Calling multiple methods on a CSV object

I have constructed an Event Manager class that performs parsing actions on a CSV file, and produces html letters using erb. It is part of a jumpstart labs tutorial
The program works fine, but I am unable to call multiple methods on an object without the earlier methods interfering with the later methods. As a result, I have opted to create multiple objects to call instance methods on, which seems like a clunky inelegant solution. Is there a better way to do this, where I can create a single new object and call methods on it?
Like so:
eventmg = EventManager.new("event_attendees.csv")
eventmg.print_valid_phone_numbers
eventmg_2 = EventManager.new("event_attendees.csv")
eventmg_2.print_zipcodes
eventmg_3 = EventManager.new("event_attendees.csv")
eventmg_3.time_targeter
eventmg_4 = EventManager.new("event_attendees.csv")
eventmg_4.day_of_week
eventmg_5 = EventManager.new("event_attendees.csv")
eventmg_5.create_thank_you_letters
The complete code is as follows
require 'csv'
require 'sunlight/congress'
require 'erb'
class EventManager
INVALID_PHONE_NUMBER = "0000000000"
Sunlight::Congress.api_key = "e179a6973728c4dd3fb1204283aaccb5"

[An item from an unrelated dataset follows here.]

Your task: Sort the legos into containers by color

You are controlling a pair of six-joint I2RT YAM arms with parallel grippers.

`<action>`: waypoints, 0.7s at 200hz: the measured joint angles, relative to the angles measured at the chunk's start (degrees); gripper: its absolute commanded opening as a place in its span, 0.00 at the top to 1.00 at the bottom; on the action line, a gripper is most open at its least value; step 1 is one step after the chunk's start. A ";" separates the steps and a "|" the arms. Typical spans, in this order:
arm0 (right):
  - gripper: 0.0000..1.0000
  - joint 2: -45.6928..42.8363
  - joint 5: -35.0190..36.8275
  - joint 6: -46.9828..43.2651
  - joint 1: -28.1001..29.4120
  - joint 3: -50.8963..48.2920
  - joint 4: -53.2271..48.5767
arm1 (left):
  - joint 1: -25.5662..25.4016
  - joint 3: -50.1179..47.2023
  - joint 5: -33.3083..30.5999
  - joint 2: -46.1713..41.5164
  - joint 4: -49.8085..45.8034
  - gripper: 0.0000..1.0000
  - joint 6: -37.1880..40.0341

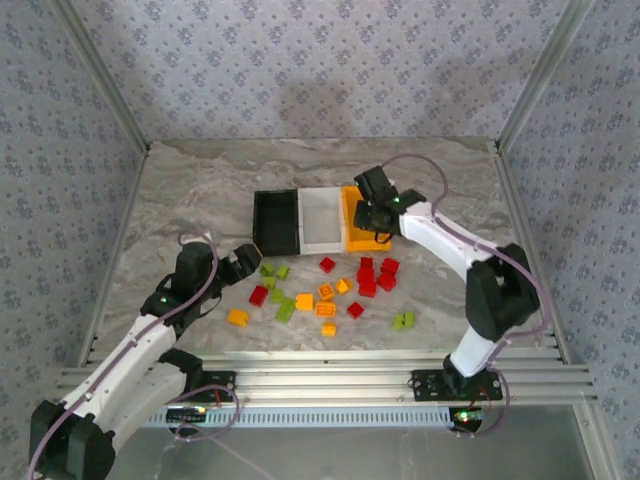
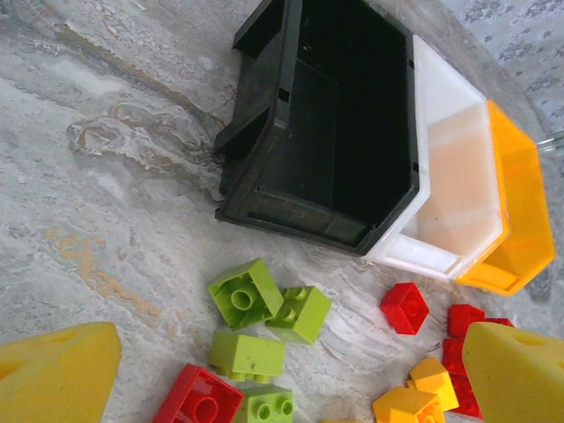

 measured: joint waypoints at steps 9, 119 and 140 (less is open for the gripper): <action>0.64 2.47 0.07 0.00 -0.70 1.99 0.00 | 0.00 0.00 0.07 0.33 -0.20 0.06 0.81; 0.32 7.10 -1.03 0.52 -2.51 4.07 2.19 | -6.91 3.50 1.20 9.40 -2.16 0.17 9.75; 0.32 2.19 -1.07 1.31 -1.97 -0.50 3.87 | -10.14 5.05 -0.35 12.48 -2.32 0.23 11.72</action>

def initialize(file_name, list_selections = [])
puts "EventManager Initialized."
#file = CSV.open(file_name, {:headers => true,
:header_converters => :symbol} )
#list_selections = list_selections
end
def clean_zipcode(zipcode)
zipcode.to_s.rjust(5,"0")[0..4]
end
def print_zipcodes
puts "Valid Participant Zipcodes"
#file.each do |line|
zipcode = clean_zipcode(line[:zipcode])
puts zipcode
end
end
def clean_phone(phone_number)
converted = phone_number.scan(/\d/).join('').split('')
if converted.count == 10
phone_number
elsif phone_number.to_s.length < 10
INVALID_PHONE_NUMBER
elsif phone_number.to_s.length == 11 && converted[0] == 1
phone_number.shift
phone_number.join('')
elsif phone_number.to_s.length == 11 && converted[0] != 1
INVALID_PHONE_NUMBER
else
phone_number.to_s.length > 11
INVALID_PHONE_NUMBER
end
end
def print_valid_phone_numbers
puts "Valid Participant Phone Numbers"
#file.each do |line|
clean_number = clean_phone(line[:homephone])
puts clean_number
end
end
def time_targeter
busy_times = Array.new(24) {0}
#file.each do |line|
registration = line[:regdate]
prepped_time = DateTime.strptime(registration, "%m/%d/%Y %H:%M")

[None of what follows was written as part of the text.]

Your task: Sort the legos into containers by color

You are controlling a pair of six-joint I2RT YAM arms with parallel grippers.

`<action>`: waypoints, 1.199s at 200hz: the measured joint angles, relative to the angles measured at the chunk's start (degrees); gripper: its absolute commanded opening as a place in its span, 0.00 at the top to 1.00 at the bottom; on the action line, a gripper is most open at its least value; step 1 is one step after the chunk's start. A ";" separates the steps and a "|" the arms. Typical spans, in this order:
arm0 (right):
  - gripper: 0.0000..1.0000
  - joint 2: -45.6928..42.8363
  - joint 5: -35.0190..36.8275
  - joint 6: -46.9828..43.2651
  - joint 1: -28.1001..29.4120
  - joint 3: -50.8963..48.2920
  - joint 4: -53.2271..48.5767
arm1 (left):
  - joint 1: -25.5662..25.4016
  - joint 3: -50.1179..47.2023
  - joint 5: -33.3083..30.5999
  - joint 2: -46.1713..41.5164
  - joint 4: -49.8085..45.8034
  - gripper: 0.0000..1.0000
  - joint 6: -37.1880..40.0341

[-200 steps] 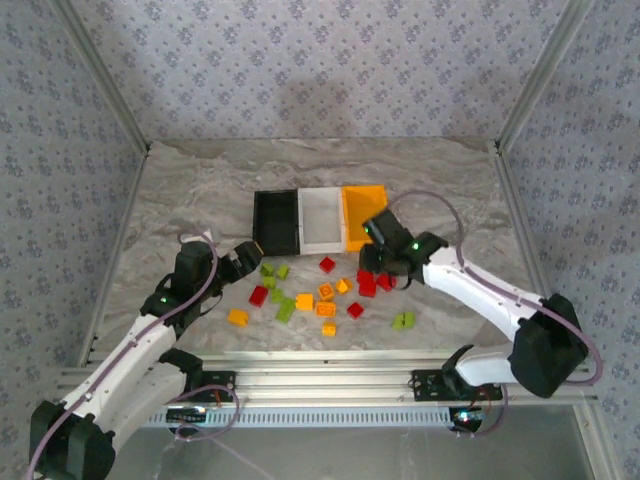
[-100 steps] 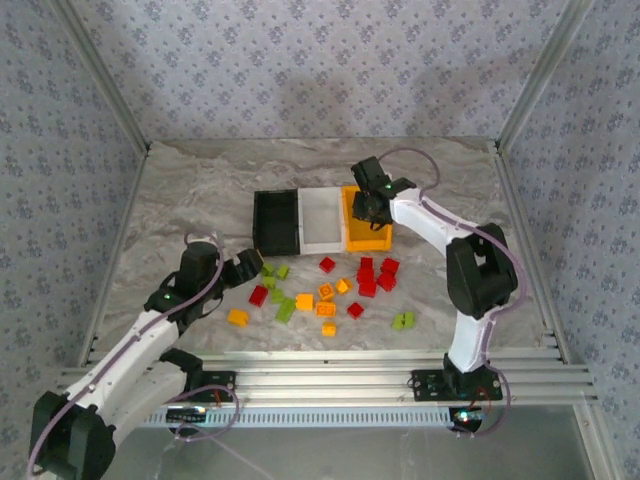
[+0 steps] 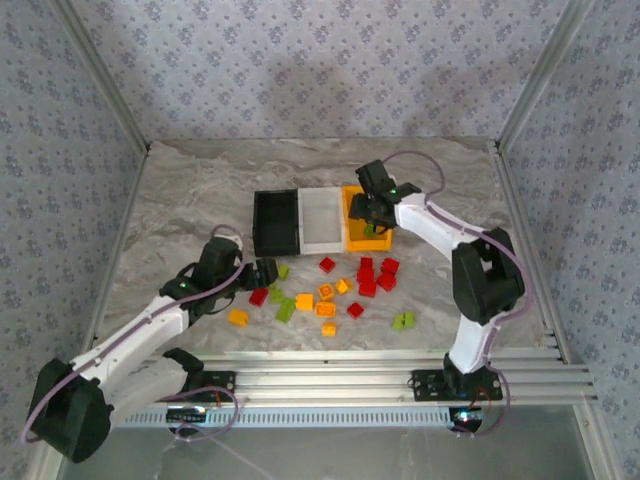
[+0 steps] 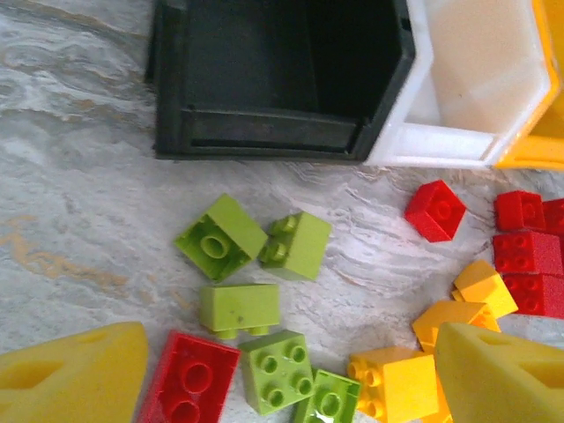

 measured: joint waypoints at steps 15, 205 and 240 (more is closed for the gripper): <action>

prepped_time = prepped_time.hour.to_i
# inserts filtered hour into the array 'list_selections'
#list_selections << prepped_time
end
# tallies number of registrations for each hour
i = 0
while i < #list_selections.count
busy_times[#list_selections[i]] += 1
i+=1
end
# delivers a result showing the hour and the number of registrations
puts "Number of Registered Participants by Hour:"
busy_times.each_with_index {|counter, hours| puts "#{hours}\t#{counter}"}
end
def day_of_week
busy_day = Array.new(7) {0}
d_of_w = ["Monday:", "Tuesday:", "Wednesday:", "Thursday:", "Friday:", "Saturday:", "Sunday:"]
#file.each do |line|
registration = line[:regdate]
# you have to reformat date because of parser format
prepped_date = Date.strptime(registration, "%m/%d/%y")

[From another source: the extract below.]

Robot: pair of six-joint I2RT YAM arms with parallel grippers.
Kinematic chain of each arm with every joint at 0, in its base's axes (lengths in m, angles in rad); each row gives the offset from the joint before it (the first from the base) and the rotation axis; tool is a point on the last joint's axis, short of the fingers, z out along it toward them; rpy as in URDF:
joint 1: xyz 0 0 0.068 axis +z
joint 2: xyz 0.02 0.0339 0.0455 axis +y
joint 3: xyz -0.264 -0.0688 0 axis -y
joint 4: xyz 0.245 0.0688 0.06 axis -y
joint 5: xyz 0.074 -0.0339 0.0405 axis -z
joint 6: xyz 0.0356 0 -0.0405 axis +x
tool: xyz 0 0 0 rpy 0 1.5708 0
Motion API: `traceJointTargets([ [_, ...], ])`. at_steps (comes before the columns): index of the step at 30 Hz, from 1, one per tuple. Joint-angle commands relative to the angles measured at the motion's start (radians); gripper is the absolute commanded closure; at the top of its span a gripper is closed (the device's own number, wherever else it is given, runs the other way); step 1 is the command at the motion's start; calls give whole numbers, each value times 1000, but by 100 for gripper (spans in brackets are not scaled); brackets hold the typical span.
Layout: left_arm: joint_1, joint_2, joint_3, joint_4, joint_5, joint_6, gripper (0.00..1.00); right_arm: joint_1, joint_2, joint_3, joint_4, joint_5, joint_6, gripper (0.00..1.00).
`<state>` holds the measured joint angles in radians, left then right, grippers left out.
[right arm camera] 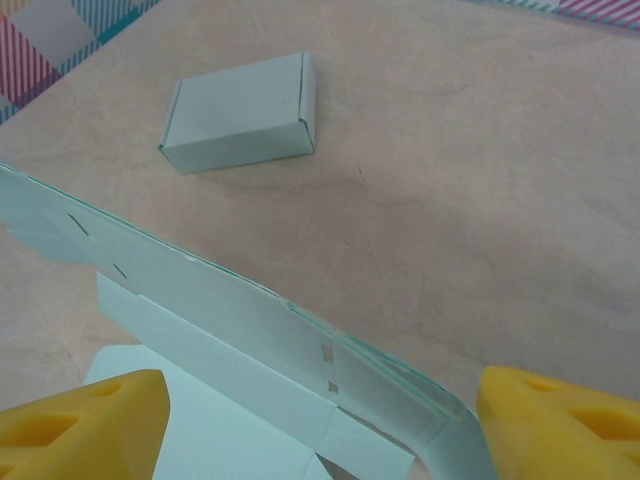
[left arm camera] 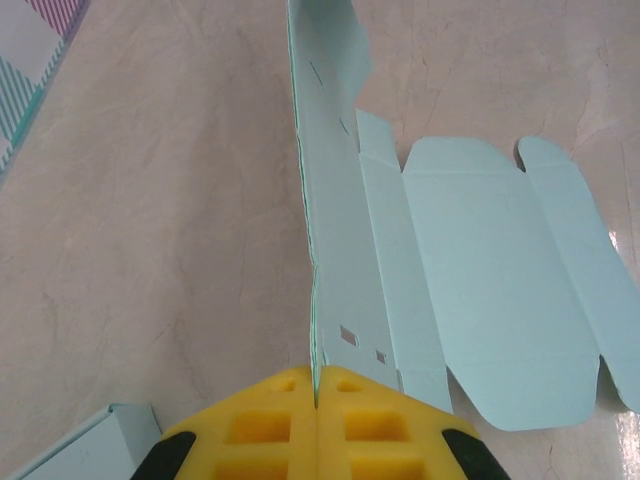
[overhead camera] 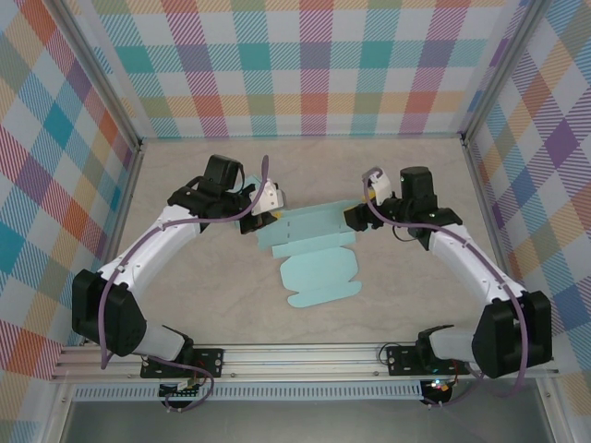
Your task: Fold the paper box
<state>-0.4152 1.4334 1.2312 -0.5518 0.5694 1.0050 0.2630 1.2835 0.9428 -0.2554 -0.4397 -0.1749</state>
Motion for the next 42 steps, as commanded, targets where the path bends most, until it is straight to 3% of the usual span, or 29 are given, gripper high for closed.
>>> traceJointTargets([
  [1, 18, -26, -11, -30, 46, 39, 100, 1, 21, 35, -14, -26, -57, 19],
  [6, 22, -36, -10, -51, 56, 50, 100, 1, 52, 55, -14, -59, -70, 23],
  [11, 31, -51, -11, -67, 61, 59, 100, 1, 65, 72, -17, -81, -81, 33],
  [18, 42, -80, -15, -90, 73, 82, 100, -5, 21, 62, -16, -27, -126, 21],
  [28, 44, -76, -10, -95, 106, 89, 100, -5, 59, 103, -57, -119, -151, 23],
  [34, 44, -71, -10, -74, 88, 71, 100, -4, 82, 109, -38, -206, -123, 34],
  [42, 44, -69, -19, -15, 49, 30, 100, -4, 81, 105, -43, -206, -119, 67],
])
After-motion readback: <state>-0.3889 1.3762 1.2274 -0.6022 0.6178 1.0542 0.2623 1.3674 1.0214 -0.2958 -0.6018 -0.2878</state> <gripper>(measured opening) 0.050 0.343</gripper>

prepped_date = prepped_date.wday
# adds filtered day of week into array 'list selections'
#list_selections << prepped_date
end
i = 0
while i < #list_selections.count
# i is minus one since days of week begin at '1' and arrays begin at '0'
busy_day[#list_selections[i-1]] += 1
i+=1
end
#busy_day.each_with_index {|counter, day| puts "#{day}\t#{counter}"}
prepared = d_of_w.zip(busy_day)
puts "Number of Registered Participants by Day of Week"
prepared.each{|date| puts date.join(" ")}
end
def legislators_by_zipcode(zipcode)
Sunlight::Congress::Legislator.by_zipcode(zipcode)
end
def save_thank_you_letters(id,form_letter)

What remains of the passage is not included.